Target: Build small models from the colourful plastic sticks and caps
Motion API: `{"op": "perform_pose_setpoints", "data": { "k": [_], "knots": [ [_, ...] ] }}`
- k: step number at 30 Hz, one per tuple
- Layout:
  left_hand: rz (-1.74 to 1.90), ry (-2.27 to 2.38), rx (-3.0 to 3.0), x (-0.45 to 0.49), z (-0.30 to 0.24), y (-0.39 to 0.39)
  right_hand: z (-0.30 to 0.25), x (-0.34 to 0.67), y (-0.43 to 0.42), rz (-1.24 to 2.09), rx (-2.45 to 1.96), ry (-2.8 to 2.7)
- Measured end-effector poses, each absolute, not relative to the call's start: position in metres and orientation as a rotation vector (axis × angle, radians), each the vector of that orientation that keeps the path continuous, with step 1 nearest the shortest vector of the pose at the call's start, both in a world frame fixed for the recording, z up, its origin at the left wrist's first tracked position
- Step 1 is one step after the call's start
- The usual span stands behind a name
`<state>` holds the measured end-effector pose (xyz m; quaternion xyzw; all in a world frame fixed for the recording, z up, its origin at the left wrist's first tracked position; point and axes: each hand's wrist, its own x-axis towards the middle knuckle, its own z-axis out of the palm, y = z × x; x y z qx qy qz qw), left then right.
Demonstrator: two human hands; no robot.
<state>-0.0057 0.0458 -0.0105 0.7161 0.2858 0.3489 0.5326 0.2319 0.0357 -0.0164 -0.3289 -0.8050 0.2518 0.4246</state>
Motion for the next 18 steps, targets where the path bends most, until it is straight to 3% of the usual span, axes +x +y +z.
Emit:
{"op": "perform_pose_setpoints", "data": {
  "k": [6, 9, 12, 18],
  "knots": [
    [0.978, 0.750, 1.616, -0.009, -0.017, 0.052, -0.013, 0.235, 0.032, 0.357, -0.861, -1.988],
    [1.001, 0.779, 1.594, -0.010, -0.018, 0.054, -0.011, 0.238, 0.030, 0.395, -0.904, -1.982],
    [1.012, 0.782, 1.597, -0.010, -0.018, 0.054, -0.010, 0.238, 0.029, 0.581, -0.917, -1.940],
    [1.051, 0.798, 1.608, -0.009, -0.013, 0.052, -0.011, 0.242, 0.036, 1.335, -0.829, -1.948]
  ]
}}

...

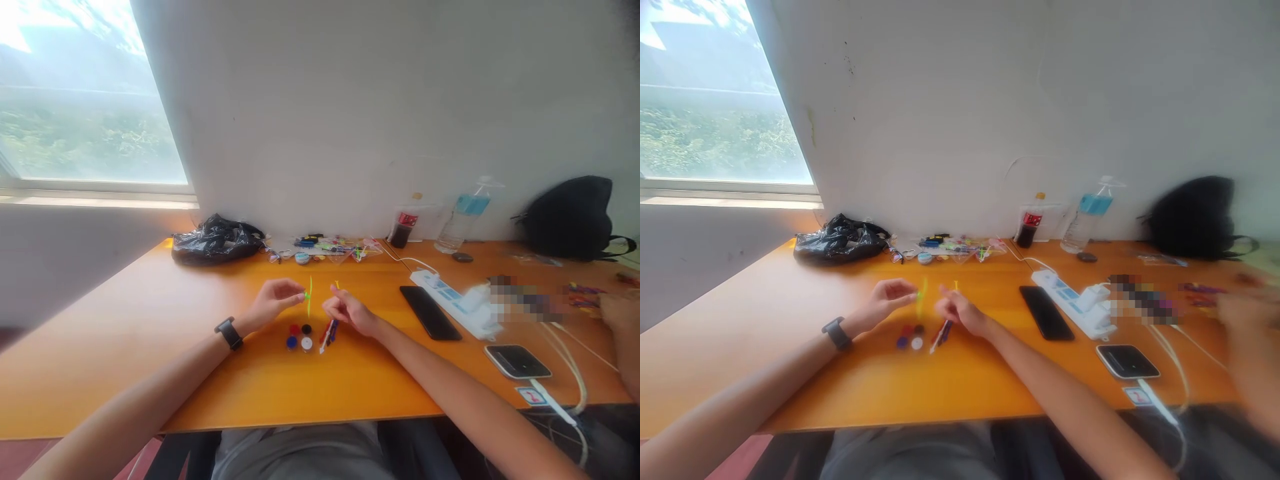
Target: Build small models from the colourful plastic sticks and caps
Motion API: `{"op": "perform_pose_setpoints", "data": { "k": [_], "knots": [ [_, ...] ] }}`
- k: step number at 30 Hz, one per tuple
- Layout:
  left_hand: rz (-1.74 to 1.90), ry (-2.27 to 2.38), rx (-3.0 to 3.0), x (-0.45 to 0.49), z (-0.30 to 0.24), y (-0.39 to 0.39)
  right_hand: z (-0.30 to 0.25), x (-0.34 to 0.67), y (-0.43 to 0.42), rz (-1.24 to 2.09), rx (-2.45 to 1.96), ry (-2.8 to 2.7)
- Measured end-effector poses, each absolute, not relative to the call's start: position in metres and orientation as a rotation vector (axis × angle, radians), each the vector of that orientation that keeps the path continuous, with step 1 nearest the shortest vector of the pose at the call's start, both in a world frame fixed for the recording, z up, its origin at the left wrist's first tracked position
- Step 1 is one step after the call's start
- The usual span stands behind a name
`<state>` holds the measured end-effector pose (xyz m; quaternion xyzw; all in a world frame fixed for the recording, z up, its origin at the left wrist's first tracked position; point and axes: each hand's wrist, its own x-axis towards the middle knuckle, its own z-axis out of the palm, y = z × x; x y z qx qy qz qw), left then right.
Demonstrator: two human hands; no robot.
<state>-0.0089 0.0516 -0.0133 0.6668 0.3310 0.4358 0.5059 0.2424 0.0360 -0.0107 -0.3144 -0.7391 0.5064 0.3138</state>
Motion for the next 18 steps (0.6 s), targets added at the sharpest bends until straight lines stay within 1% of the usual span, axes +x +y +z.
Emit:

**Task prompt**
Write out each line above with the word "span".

**Result below**
- The usual span stands behind a name
Motion for the next 18 steps, targets where the path bends most, until it is straight to 3% of the usual span, axes +x +y +z.
- The usual span stands behind a name
Motion for the next 18 steps (0.6 s), targets added at the sharpest bends until straight lines stay within 1% of the usual span, axes +x +y +z.

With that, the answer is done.